Supplied data:
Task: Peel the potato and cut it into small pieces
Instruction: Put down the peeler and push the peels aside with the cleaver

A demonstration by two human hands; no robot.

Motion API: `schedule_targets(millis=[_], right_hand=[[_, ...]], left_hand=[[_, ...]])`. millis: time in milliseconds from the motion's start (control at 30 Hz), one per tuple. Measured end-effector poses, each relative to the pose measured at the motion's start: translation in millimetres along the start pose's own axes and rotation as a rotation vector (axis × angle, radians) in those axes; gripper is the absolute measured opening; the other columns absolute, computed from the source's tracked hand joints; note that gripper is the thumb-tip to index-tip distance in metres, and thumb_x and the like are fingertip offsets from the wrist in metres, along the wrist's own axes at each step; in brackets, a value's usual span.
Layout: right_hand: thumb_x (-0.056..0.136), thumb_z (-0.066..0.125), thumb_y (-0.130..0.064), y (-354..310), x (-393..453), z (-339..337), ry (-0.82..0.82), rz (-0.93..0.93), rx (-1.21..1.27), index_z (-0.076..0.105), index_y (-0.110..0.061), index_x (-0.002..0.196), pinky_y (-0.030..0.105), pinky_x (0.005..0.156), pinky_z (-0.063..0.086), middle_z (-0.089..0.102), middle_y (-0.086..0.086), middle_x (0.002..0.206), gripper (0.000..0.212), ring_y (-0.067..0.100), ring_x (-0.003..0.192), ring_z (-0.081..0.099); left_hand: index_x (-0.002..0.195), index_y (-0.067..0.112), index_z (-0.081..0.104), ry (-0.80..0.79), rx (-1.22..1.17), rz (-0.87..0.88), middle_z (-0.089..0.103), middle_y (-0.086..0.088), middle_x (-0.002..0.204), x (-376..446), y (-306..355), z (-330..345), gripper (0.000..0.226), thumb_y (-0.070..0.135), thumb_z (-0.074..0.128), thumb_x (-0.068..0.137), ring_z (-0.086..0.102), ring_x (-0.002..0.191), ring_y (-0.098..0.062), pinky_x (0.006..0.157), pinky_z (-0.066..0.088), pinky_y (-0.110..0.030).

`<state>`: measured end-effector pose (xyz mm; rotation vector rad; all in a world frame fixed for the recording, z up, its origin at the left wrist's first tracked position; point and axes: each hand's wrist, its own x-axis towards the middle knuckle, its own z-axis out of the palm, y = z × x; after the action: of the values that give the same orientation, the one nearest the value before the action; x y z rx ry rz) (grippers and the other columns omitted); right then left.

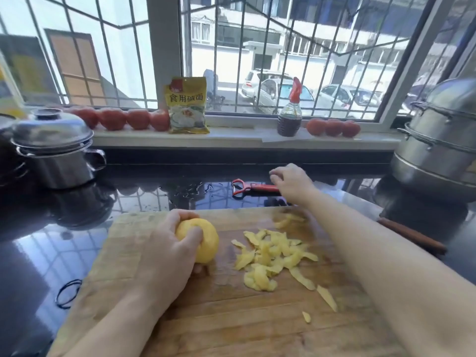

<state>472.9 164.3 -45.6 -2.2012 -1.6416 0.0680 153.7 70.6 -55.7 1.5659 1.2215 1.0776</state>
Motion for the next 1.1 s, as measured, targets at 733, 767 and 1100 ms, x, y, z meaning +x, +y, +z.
schedule_targets(millis=[733, 767, 1100], right_hand=[[0.105, 0.040, -0.027, 73, -156, -129, 0.180, 0.104, -0.525, 0.063, -0.013, 0.106, 0.038, 0.070, 0.045, 0.067, 0.014, 0.107, 0.027, 0.039, 0.097, 0.065], [0.106, 0.040, -0.029, 61, -165, -132, 0.166, 0.083, -0.526, 0.062, -0.014, 0.106, 0.037, 0.068, 0.042, 0.067, 0.013, 0.106, 0.027, 0.039, 0.095, 0.065], [0.105, 0.042, -0.029, -11, -272, -103, 0.054, -0.035, -0.471, 0.061, -0.021, 0.100, 0.033, 0.063, 0.041, 0.069, 0.002, 0.100, 0.020, 0.028, 0.088, 0.069]], left_hand=[[0.103, 0.023, 0.068, 0.025, -0.047, 0.005, 0.065, -0.024, 0.104, -12, 11, -1, 0.023, 0.007, 0.055, 0.093, 0.067, 0.062, -0.034, 0.037, 0.044, -0.022], [0.103, 0.024, 0.068, 0.024, -0.091, -0.011, 0.064, -0.023, 0.107, -13, 12, -3, 0.022, 0.009, 0.056, 0.092, 0.066, 0.067, -0.036, 0.037, 0.045, -0.023], [0.102, 0.014, 0.061, 0.138, -0.429, -0.143, 0.058, -0.019, 0.084, -63, 24, -55, 0.015, 0.014, 0.045, 0.100, 0.054, 0.046, -0.021, 0.042, 0.039, -0.028]])
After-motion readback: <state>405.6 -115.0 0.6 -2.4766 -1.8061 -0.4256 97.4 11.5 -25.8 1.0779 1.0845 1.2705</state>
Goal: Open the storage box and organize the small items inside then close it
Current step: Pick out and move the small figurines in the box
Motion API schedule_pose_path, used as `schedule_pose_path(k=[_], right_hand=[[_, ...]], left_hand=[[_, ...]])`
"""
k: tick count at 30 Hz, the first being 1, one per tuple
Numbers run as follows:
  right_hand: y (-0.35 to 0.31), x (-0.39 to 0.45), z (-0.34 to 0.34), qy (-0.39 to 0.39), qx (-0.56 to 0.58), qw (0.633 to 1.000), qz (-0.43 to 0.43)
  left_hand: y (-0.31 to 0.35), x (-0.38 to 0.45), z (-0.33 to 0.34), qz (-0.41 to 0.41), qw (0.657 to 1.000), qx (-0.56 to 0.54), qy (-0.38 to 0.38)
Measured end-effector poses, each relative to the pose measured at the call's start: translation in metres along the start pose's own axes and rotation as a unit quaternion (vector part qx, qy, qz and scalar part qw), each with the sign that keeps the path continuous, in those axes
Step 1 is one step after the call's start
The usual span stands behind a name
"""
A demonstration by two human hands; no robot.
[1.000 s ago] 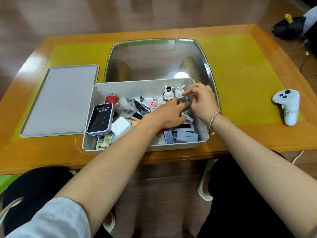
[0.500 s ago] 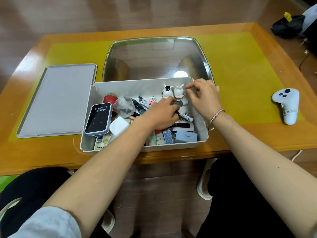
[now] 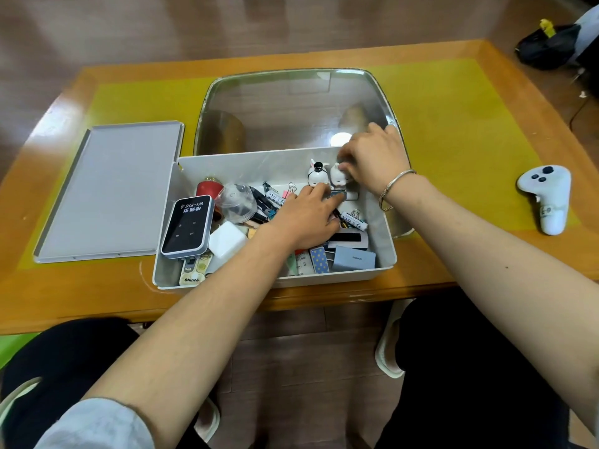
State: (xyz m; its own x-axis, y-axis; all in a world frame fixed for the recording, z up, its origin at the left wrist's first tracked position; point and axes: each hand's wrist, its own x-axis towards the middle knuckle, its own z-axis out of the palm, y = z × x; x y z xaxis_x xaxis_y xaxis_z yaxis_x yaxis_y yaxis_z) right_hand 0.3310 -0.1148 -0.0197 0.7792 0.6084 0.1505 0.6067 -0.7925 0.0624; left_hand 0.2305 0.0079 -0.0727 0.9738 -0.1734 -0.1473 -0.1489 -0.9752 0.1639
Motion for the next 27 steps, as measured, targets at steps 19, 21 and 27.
schedule_pose_path(k=[19,21,27], right_hand=[[0.003,-0.002,-0.008,-0.009,-0.027,1.0,-0.004],[0.002,-0.002,-0.007,-0.014,-0.037,0.999,-0.01],[0.004,-0.005,-0.006,0.006,-0.028,1.0,-0.002]], left_hand=[[-0.006,0.0,-0.021,-0.116,0.945,-0.163,0.26],[-0.009,0.004,-0.023,-0.119,0.95,-0.136,0.254],[-0.011,0.018,-0.019,-0.133,0.966,-0.047,0.217]])
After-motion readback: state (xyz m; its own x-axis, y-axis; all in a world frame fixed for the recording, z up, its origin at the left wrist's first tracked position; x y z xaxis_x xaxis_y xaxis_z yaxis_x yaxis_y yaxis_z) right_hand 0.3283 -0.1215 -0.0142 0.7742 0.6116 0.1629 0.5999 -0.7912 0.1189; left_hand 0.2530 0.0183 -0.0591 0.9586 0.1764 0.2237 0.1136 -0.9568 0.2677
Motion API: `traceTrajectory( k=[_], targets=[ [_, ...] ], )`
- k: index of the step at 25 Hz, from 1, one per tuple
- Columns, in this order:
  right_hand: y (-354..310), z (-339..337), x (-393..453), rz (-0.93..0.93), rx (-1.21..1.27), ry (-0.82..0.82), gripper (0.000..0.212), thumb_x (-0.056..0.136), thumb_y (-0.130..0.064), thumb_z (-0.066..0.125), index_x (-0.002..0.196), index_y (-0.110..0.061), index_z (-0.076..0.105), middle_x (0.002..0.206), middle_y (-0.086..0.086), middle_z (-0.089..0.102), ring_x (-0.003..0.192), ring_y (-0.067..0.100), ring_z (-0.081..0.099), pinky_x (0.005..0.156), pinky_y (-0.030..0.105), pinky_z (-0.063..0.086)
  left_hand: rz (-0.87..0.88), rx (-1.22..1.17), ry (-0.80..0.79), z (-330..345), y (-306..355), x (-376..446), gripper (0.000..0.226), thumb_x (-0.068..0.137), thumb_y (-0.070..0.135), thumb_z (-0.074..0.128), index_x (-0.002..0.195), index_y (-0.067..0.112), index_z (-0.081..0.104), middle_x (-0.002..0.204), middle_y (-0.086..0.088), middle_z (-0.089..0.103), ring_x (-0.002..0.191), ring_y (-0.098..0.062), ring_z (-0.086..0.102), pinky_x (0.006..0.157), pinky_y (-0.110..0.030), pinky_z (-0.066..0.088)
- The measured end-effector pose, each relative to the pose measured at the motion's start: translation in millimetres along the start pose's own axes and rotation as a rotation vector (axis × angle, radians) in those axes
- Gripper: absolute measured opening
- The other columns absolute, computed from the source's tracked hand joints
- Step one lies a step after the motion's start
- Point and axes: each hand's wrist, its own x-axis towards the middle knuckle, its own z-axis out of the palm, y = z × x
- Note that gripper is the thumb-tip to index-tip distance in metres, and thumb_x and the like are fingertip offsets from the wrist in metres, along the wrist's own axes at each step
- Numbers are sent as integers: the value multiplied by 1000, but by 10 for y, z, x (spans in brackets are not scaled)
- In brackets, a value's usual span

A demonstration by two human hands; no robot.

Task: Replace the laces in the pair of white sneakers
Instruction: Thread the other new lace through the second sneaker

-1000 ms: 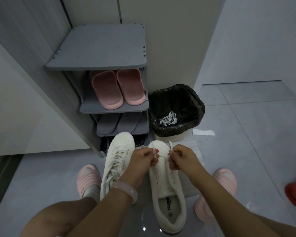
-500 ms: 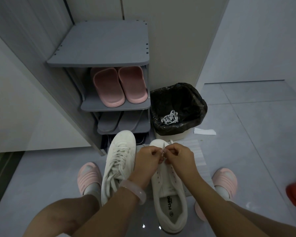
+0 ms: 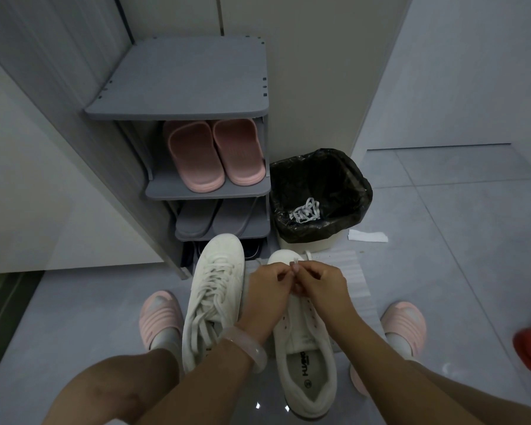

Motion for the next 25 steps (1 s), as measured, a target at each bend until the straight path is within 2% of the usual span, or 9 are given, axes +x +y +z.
traceTrajectory(
  k=[5,8,10,14,16,18,20,22,25],
  targets=[
    [-3,0,32,-8,6,68,14,91,-15,57,82,-16,68,77,1,64,73,12,57,68,25,45,176,272,11,-78,35,-66,21,90,15,51,96,6,69,97,-6,64,79,-10,55,74,-15,39],
    [-26,9,-24,47,149,30,20,95,-11,48,87,-8,66,88,1,67,81,12,59,74,23,48,476,556,-321,-133,-110,-191,46,86,36,31,101,16,70,109,1,67,88,-23,57,82,-35,42],
    [-49,63,-116,62,142,-38,27,98,-11,41,81,-7,62,91,5,70,84,14,62,75,27,50,453,679,-453,-162,-255,-218,57,86,47,18,113,27,64,124,13,60,96,-23,52,86,-39,40],
    [-499,-52,-200,-105,136,44,28,98,-8,40,74,-8,55,69,4,61,63,3,56,65,20,44,456,739,-338,-124,-189,-283,49,92,44,22,113,31,65,128,20,57,94,-13,48,81,-15,27],
    [-817,-225,-183,-199,294,51,25,98,-8,40,78,-9,55,63,2,55,60,5,54,66,21,51,522,754,-339,-97,-169,-266,54,90,44,20,113,27,65,131,15,56,99,-15,52,82,-17,26],
    [-990,-342,-214,-225,352,10,23,99,-9,38,83,-8,54,59,2,52,56,9,53,70,28,56,340,556,-433,-78,-134,-253,52,90,48,26,108,19,66,121,1,64,95,-19,54,86,-23,33],
    [-981,-307,-283,-160,351,-8,23,100,-11,35,86,-8,52,56,4,48,50,10,47,62,29,56,132,243,-251,-118,-39,-172,18,91,32,53,104,21,58,92,-5,67,74,-11,54,71,-17,40],
    [-919,-209,-345,-88,343,-50,24,101,-13,34,85,-10,51,53,1,44,45,8,41,52,26,49,46,89,-265,-126,62,-121,34,86,21,63,112,32,44,79,-2,63,64,-5,54,60,-11,41],
    [-864,-216,-314,-47,374,-158,24,101,-14,34,86,-12,52,54,-2,39,44,7,32,47,24,33,93,268,-447,-153,97,-95,14,90,19,58,78,26,57,63,6,56,55,0,51,59,-16,40]
  ],
)
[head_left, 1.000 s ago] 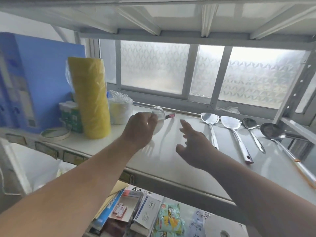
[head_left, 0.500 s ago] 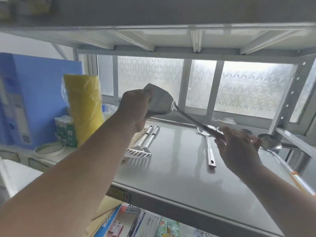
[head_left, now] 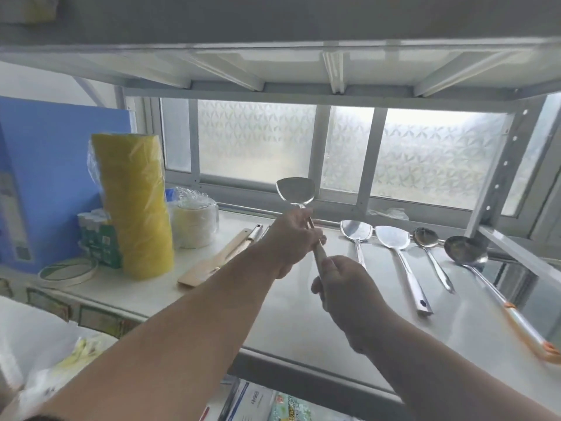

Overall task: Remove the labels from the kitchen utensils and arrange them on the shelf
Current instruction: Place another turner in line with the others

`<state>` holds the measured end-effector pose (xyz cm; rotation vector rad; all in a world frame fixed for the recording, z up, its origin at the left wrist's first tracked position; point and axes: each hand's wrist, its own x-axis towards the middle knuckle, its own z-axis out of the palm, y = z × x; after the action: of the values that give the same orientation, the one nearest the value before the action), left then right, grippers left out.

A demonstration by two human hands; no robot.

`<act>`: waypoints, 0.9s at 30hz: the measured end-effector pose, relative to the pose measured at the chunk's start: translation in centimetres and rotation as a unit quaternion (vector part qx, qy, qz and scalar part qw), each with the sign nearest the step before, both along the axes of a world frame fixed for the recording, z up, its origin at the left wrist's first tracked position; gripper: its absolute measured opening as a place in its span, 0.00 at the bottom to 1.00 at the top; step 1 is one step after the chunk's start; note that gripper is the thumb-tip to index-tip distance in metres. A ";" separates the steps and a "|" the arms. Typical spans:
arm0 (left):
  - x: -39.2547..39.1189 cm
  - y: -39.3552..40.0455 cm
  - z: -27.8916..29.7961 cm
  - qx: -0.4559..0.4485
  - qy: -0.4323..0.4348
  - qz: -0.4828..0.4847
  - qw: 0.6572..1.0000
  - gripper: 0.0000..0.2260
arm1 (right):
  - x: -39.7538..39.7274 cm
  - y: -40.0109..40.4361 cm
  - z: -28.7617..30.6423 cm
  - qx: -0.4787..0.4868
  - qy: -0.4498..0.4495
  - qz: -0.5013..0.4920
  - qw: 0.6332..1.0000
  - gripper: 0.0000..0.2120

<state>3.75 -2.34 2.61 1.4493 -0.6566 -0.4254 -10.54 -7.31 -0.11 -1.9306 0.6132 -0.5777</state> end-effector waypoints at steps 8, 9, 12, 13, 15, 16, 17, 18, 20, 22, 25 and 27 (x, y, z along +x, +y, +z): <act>2.8 -3.1 -4.0 0.216 -0.078 0.022 0.973 0.11 | 0.2 -0.5 -2.2 -0.241 0.106 0.038 0.964 0.10; 3.1 -3.4 -4.5 0.246 -0.110 0.030 0.963 0.07 | 0.0 -0.7 -2.2 -0.268 0.107 0.051 0.956 0.10; 3.6 -4.3 -4.5 0.341 -0.214 0.052 0.914 0.09 | -0.1 -0.9 -2.7 -0.364 0.133 0.104 0.916 0.09; 3.8 -4.7 -4.4 0.365 -0.237 0.045 0.899 0.09 | -0.1 -1.0 -2.8 -0.393 0.142 0.114 0.901 0.09; 4.6 -5.7 -4.5 0.391 -0.256 0.048 0.883 0.16 | 0.6 -1.4 -3.3 -0.440 0.161 0.119 0.875 0.09; 4.8 -6.0 -4.5 0.402 -0.264 0.045 0.876 0.18 | 1.2 -1.8 -3.4 -0.461 0.171 0.123 0.862 0.08; 5.1 -6.4 -4.5 0.414 -0.275 0.042 0.867 0.18 | 1.7 -2.2 -3.3 -0.481 0.189 0.125 0.847 0.08; 5.4 -6.8 -4.5 0.423 -0.282 0.038 0.860 0.17 | 2.3 -2.5 -2.9 -0.493 0.204 0.127 0.836 0.08; 5.7 -7.6 -4.3 0.433 -0.287 0.031 0.854 0.16 | 3.1 -2.8 -1.8 -0.499 0.224 0.120 0.828 0.07; 6.0 -8.2 -4.2 0.426 -0.285 0.028 0.858 0.17 | 3.5 -2.9 -0.8 -0.496 0.227 0.120 0.830 0.06; 6.5 -9.0 -4.7 0.402 -0.280 0.026 0.871 0.18 | 4.0 -3.5 -1.1 -0.495 0.219 0.121 0.832 0.08; 6.8 -9.1 -5.1 0.380 -0.276 0.020 0.883 0.16 | 4.4 -3.9 -2.1 -0.505 0.206 0.131 0.828 0.12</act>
<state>10.55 -11.44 -2.45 2.3787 -0.9678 -0.2334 -6.11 -11.24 -2.19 -3.1415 0.2747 -0.3026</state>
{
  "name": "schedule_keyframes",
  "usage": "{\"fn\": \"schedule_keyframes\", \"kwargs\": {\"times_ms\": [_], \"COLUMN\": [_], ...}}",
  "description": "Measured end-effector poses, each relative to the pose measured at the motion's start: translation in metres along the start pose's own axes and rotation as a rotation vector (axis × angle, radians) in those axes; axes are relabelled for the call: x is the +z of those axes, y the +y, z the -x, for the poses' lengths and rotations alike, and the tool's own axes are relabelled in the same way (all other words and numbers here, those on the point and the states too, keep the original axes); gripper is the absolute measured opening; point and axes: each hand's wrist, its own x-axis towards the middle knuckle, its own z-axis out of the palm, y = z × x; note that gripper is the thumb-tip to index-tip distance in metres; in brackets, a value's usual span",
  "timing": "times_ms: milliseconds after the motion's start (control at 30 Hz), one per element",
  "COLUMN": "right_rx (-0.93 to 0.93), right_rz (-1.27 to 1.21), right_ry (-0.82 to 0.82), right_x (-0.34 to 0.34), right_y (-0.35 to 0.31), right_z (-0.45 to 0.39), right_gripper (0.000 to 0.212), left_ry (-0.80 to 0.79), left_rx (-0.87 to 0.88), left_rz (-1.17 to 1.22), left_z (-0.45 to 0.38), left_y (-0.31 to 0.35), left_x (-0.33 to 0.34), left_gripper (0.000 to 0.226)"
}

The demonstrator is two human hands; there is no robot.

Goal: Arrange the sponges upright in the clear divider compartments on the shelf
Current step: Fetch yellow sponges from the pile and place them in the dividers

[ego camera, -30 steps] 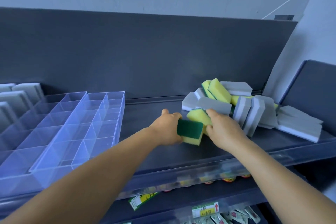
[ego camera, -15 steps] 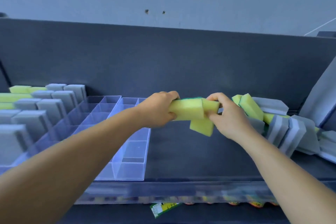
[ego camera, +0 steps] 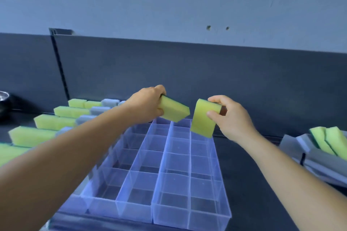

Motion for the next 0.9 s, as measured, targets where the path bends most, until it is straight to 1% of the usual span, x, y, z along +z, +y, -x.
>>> {"fn": "schedule_keyframes", "kwargs": {"times_ms": [133, 233, 433, 667, 767, 833, 900], "right_rx": [-0.018, -0.022, -0.053, -0.068, -0.051, -0.066, -0.093], "right_rz": [0.026, 0.057, 0.100, 0.245, 0.311, 0.389, 0.476], "right_ry": [0.006, 0.013, -0.026, -0.111, -0.132, -0.151, -0.178], "right_x": [0.036, 0.060, 0.102, 0.135, 0.144, 0.147, 0.151], "right_y": [-0.016, -0.024, -0.033, -0.029, -0.023, -0.019, -0.016], "right_z": [-0.027, -0.045, -0.072, -0.083, -0.084, -0.084, -0.084], "right_gripper": [0.034, 0.033, 0.032, 0.029, 0.027, 0.024, 0.021], "left_ry": [-0.010, -0.024, -0.065, -0.135, -0.149, -0.164, -0.195], "left_rx": [-0.018, -0.005, 0.040, 0.109, 0.114, 0.117, 0.143], "left_rz": [-0.053, -0.103, -0.208, -0.317, -0.297, -0.292, -0.355], "left_z": [-0.016, -0.030, -0.055, -0.073, -0.077, -0.078, -0.079], "left_y": [-0.035, -0.056, -0.088, -0.100, -0.100, -0.097, -0.095], "left_x": [-0.003, -0.002, 0.010, 0.034, 0.041, 0.045, 0.048], "left_gripper": [0.033, 0.033, 0.035, 0.032, 0.039, 0.039, 0.035]}}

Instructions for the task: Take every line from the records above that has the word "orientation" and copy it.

The answer:
`<state>`: measured end-effector pose (xyz mm; rotation vector rad; all in a world frame fixed for the recording, z up, its origin at the left wrist's first tracked position; point and axes: each hand's wrist, its own x-axis towards the middle knuckle, its own z-axis out of the palm, y = z × x; after the action: of the values that give the same orientation, the one nearest the value before the action; x y z rx ry rz) (grippers and the other columns omitted); right then left.
`<state>` holds the measured end-effector pose (xyz cm; rotation vector rad; all in a world frame fixed for the recording, z up, its origin at the left wrist's first tracked position; point and axes: each hand's wrist, its own x-axis towards the middle knuckle, its own z-axis out of the palm, y = z × x; after the action: of the values that give the same orientation, the one nearest the value before the action), left then right, grippers left out.

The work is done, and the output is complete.